Making the most of it

I walked back into the hallowed halls of the Yu Changhyuk Baduk Dojang today after nearly a 2-3 month hiatus.  I felt that my Go would best be served by studying alone instead of with a teacher and also I was just plain burning out.  But, since I'm coming home on september 1st and I'm not sure when I'll be able to get back out to this fab country I decided I should suck it up, walk in there, and study my butt off until I get home.

Today was a busy day at the dojang.  It was FILLED with kids because they were getting new students for the upcoming school year.  The owner and the head teacher were both surprised to see me as I came out of nowhere and was like "Hi, so, yeah Go."  They put me in the non-going-to-be-professional class which is where all the 4-5d's go and I was owning face.  I went 3-1, and I only lost against the one kid cuz his Go was super crazy, leave weak groups everywhere and somehow live by reading kind of style which is hard to counter.  I missed a tesuji that would've won me the game and that was that.  The kids were nice, they expected me to suck and were really surprised when they lost, but thankfully no one cried.
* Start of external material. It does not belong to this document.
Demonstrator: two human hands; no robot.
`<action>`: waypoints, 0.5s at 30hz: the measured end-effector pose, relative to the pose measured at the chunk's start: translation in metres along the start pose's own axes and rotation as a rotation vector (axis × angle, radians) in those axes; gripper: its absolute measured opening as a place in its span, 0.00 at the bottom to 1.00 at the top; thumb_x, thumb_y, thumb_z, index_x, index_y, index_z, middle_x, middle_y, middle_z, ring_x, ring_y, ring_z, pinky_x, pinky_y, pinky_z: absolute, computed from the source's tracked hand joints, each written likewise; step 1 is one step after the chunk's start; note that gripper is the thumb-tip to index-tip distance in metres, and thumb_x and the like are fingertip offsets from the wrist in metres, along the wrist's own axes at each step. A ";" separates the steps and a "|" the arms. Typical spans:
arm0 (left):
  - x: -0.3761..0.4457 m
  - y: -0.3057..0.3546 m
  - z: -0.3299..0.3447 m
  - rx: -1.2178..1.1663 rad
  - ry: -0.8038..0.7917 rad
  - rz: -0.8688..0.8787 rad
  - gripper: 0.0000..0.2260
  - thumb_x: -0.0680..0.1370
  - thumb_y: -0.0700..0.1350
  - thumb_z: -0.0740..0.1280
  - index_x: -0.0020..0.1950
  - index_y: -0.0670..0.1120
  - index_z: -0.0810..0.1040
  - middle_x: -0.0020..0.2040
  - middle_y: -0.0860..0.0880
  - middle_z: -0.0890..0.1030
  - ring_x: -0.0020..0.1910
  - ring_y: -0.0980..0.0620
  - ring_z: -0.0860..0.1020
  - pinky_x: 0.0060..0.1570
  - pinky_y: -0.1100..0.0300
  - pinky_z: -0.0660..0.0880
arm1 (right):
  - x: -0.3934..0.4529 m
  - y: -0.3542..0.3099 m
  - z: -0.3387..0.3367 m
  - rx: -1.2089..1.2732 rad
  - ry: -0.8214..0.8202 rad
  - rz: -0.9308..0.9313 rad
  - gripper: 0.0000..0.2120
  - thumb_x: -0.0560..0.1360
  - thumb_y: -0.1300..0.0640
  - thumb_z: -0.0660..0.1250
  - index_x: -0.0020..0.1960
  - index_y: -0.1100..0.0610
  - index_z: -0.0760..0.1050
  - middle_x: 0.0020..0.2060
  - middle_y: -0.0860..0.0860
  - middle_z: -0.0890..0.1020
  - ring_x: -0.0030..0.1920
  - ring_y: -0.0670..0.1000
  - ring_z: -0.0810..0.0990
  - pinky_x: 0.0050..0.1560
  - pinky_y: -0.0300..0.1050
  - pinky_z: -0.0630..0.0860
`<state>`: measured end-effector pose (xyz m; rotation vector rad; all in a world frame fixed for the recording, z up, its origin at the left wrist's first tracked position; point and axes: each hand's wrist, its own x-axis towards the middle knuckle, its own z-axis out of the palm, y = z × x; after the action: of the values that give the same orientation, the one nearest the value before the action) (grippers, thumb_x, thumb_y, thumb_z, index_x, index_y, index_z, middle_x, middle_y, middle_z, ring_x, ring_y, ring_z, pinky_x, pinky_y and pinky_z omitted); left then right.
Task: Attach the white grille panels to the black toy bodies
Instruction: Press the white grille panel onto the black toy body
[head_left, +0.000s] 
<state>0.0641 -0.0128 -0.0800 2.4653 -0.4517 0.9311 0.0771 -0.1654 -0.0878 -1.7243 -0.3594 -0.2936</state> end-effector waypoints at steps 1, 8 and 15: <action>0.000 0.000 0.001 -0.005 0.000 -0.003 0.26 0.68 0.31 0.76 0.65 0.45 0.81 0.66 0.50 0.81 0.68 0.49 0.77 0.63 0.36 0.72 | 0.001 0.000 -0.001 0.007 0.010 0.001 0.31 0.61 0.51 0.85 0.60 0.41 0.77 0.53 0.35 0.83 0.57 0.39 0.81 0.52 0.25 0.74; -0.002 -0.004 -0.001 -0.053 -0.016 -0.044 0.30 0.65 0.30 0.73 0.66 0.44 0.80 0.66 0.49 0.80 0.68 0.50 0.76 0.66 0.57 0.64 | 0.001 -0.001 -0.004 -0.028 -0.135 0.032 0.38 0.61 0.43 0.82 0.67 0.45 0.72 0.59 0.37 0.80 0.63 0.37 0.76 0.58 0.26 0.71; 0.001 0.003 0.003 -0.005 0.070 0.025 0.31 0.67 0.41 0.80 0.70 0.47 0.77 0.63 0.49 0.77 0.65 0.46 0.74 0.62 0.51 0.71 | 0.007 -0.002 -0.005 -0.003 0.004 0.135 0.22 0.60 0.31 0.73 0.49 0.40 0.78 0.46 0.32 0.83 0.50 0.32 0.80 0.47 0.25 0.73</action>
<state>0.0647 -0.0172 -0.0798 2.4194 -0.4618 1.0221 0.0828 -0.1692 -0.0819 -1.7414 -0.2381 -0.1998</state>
My attitude was wonderfully different.  I wasn't sitting there trying to push myself.  I made a point of smiling during my games to improve my mood, and told myself if I wasn't having fun to just walk out.  If I had thoughts like "man these moves are making me angry", I just let said thoughts float away into nothingness and get back to the game.  I was mentally tired and beat after 4 hours of training but it was that good kind of tiredness where you know the next day you'll be tougher.  The thing is, I didn't get any reviews from the teacher but that didn't matter, I still learned by just doing game reviews myself and reading books.  I've found that also, I don't like studying alone, I like studying with people around me.  I wondered how the kids learned so fast without the teacher systematically going through each one of their games.  Normally the teacher just floats around the room, goes off to organize something or sits with his planner.  Rarely if ever do they do game reviews, so I thought maybe the kids just absorbed his knowledge.  Actually, it's not so much that, it's just the mood of being around other people who are also laser focussed on what you're doing and just enjoying the atmosphere I think. comments

Sunday, August 8, 2010

More on joseki

I gotta say I'm a little bummed I couldn't make it to this year's Go congress because of work but I vow that next year I will go.  Plus, it'll be in Los Angeles and I've only been in that city on layover while I was heading to the wild and wonderful country of Korea.  Anyhoo onto today's lesson.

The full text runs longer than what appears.